Compilers - 4: Bookkeeping

11,448 Recognized Expert MVP

Greetings,

this week's compiler article is all about bookkeeping; boring, I admit it, but
we need it for our Tokenizer and Parser(s). Two weeks ago I showed the Tokenizer
class code. It uses a TokenTable which contains the data needed by the Tokenizer.
The TokenTable contains the data alright, but how is this table initialized? I
could've hard coded all data in that table but I didn't. I want to be able to
play and alter that data without altering a single letter in the code itself.
I also want that table to initialize itself. Properties files are good external
resources for that purpose. A Properties file is just a list of key value pairs
separated by an equal '=' sign.

Here's the 'tokens.properties' file:

Expand|Select|Wrap|Line Numbers

 
space    =                      ^\\s*

number     =                      ^\\d+(\\.\\d*)?([eE][+-]?\\d+)?
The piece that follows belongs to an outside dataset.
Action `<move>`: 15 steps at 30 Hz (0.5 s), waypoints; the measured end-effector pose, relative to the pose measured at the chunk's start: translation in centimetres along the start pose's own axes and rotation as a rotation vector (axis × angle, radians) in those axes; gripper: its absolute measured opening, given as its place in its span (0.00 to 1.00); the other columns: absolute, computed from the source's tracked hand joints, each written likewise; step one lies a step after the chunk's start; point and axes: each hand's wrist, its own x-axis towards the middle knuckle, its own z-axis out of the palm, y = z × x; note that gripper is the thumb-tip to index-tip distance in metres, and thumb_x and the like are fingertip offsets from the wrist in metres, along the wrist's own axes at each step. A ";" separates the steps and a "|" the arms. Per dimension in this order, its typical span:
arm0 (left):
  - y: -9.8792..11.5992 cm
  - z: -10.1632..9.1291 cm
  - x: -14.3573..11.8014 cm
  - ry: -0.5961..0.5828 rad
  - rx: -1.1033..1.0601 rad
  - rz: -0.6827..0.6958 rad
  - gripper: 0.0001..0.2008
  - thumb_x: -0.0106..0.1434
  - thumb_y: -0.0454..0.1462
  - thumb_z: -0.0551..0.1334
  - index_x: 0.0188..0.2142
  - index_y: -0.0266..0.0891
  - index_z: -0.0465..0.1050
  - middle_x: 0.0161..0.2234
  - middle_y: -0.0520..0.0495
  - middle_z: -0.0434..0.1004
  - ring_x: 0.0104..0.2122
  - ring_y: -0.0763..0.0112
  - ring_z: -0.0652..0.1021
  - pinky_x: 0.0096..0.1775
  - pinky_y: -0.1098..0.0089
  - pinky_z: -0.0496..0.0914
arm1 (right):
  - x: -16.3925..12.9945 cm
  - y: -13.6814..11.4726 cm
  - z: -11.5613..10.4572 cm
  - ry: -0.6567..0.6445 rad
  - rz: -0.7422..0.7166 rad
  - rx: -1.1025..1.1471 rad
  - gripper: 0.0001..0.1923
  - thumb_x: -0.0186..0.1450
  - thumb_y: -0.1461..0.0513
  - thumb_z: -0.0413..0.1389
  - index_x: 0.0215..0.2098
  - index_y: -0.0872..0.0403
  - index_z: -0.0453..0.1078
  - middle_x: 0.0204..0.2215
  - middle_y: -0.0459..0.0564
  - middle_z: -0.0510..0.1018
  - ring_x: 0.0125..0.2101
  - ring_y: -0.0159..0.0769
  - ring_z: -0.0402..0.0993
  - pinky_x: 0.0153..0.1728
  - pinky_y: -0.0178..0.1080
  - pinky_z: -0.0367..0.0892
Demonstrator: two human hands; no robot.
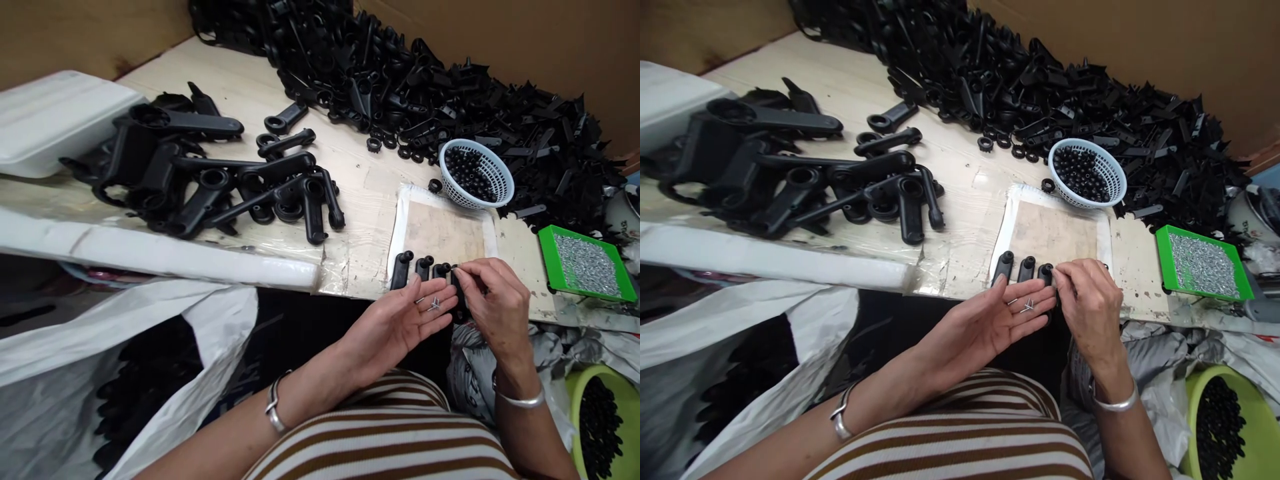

word     =                      ^[A-Za-z_]\\w*

symbol2  =                      ^(==|<=|>=|!=|^=|\\+=|-=|\\*=|/=|\\+\\+|--)

symbol1  =                      ^[:,=!<>+*/(){}^-]

char     =                      ^\\S

We've seen that contents before in the article part that describes our Tokenizer
class.

Resources

We need a mechanism that reads a file from somewhere and produces a
Properties object. If the file has been read before, we don't want to read it
again but we simply want to produce the same Properties object again and again.
We need a cache for that:

Expand|Select|Wrap|Line Numbers

 
private static Map<String, Properties> cache= 

                new HashMap<String, Properties>();

Given a String for a key (such as "tokens") we want to cache a Properties object
such as the one listed above as the value element of the map.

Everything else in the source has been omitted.